For a generation of filmgoers, the very title is synonymous with "bloated debacle." Heaven's Gate was, infamously, the project where writer/director Michael Cimino took all the Hollywood clout he garnered from The Deer Hunter's five Oscars, went all-in on a Western epic, and proceeded to go off the auteurial reservation in a fashion that compares with Francis Ford Coppola's travail in filming Apocalypse Now. Cimino demanded dozens of takes of minor scenes, rebuilt bespoke sets, shot many millions of feet of film, and ginned his $7 million budget up to $40 million—a mere $107 million in 2011 dollars, but still enough to pale a studio executive's tan. Unlike Coppola's film, Cimino's was not met with critical mass hosannas or box-office treasure when released in 1980, and soon slunk to an iniquitous tier of home-video curiosities, defended by a few partisans and ignored by most everyone else. Heaven's Gate didn't end Cimino's career, technically, but everything else he's done to date stands as desultory postscript.
As with its recent reissue of Jean-Luc Godard's Weekend, the Criterion Collection revives Cimino's folly at an opportune time for re-evaluation. In an era when CGI provides epic scale, digital sheen coats almost everything, and drama is reserved for small rooms, green-screen or otherwise, the sheer scope of Cimino's work is a jaw-dropping revelation. This is a film that was never really going to get its propers on a boxy CRT via VHS or the dingy DVD transfer that's been floating around for a decade or more. Even more piquant, its class-war storyline is more likely to resonate now than at any time since its dawning-of-the-Reagan-era release.
Heaven's Gate begins not on the open prairie, but in the plummy courts of Harvard in 1870 as James Averill (Kris Kristoferson) graduates full of hope and longing. Buying the prematurely craggy Kristoferson as a boyish alum-to-be—or the stewed-in-nicotine John Hurt as his fresh-faced, mop-headed classmate Billy—is perhaps the film's biggest stretch. What's most striking, however, is how similar Heaven's Gate is to The Deer Hunter, at least at the outset. Cimino plunges the viewer into a whirl of ceremony and celebration—a graduation here, rather than a wedding—suspending narrative momentum to capture high spirits and pageantry and a sense of a time and place. Then, as with The Deer Hunter, the film leaps forward to a more sobering reality.

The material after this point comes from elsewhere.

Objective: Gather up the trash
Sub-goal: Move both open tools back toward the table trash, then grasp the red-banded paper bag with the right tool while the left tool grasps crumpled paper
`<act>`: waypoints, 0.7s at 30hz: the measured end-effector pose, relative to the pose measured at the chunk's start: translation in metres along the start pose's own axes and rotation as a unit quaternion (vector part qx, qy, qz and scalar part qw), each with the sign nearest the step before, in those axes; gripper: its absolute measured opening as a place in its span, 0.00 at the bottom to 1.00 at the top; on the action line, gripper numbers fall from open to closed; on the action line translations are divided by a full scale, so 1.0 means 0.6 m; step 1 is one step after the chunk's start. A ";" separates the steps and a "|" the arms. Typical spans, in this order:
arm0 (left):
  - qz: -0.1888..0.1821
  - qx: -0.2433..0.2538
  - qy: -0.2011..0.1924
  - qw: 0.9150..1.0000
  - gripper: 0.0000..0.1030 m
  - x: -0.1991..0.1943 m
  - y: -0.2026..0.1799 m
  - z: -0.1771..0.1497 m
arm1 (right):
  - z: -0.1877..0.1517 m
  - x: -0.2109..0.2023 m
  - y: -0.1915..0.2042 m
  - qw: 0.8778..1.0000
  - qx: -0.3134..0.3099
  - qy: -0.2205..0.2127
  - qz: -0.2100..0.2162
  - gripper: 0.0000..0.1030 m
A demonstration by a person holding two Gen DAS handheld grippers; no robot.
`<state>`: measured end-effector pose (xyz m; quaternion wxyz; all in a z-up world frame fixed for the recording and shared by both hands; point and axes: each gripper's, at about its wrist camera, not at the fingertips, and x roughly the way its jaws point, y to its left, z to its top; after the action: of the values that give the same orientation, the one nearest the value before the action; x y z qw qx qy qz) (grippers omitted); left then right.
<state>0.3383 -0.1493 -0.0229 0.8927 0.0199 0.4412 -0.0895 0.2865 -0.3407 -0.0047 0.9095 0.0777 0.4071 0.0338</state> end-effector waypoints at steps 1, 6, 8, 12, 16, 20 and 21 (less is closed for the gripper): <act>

These early scenes also establish the scale Cimino was working on, as a graduation dance encompasses what must be a hundred waltzers, with a roving camera gliding with them as they step. Once Averill reappears two decades later, as a federal marshal in remote Wyoming (as played by Montana), that scale only magnifies. Averill pulls into boomtown Casper swarmed by what seems like rarely fewer than 50 people in any given frame, with ranks of wagons and pedestrians churning up dust and conversation constantly beneath the snowy peaks in the distance. The sense of bustle and event makes Robert Altman look like a minimalist. Even a shot establishing that the train has arrived consists of a secondary cast member, dozens of extras, and a tricky tracking shot that must have taken a week to execute. It's easy to see how Cimino blew through all that money.
The ever-looming scale of those distant peaks make the tiny people scurrying about in the foreground seem ever more isolated, their fates more precarious, once the story leaves the confines of town. Oh yeah, the story. Here's where it gets good. Inspired by actual events, as they say these days, Heaven's Gate centers on rich people (cattle ranchers, led by Sam Waterston all but twirling his mustache) outright killing inconvenient poor people (European immigrants flooding into the territory, buying up valuable grazing land, and rustling the occasional cow when starvation threatens). A literal army of mercenaries bent on state-sanctioned rough justice/murder descends on Averill's Johnson County, leading to much class angst, rabble-rousing, and a climactic gun battle that blends the ad hoc cavalry of vintage Westerns with the breastworks and siege engines of ancient battlefields.
But first Cimino spends an hour or so on the triangle between Averill, the cattlemen's local enforcer Nathan D. Champion (Deer Hunter breakout Christopher Walken), and local madam Ella Watson (French screen titan Isabelle Huppert), as well as introducing us to the town of Sweetwater, where the hapless residents are not only not rich, they also speak German and Russian as often as English, adding to the cattlemen's ability to literally write them off as a list of names targeted for the hired guns. And all this barely telegraphs the plot and all its tangents and furbelows, much less the film's sure-to-polarize denouement.
So, yes, Heaven's Gate is a mess, an indulgent, busy tapestry that overreaches madly on almost every front. But as cinematic spectacles go, they don't make them like this anymore—they never made them like this, really. And if its not-at-all-allegorical class war seems shrill in spots, Averill's role as wealthy, Harvard-educated defender of the local 99 percent lends it balance and welcome ambiguity and pokes at some of the paradoxes of American class and its foments that linger to this day. The Criterion issue makes it easy to see how Heaven's Gate dashed expectations across the board 30 years ago, and equally easy to see why it's worth reconsideration.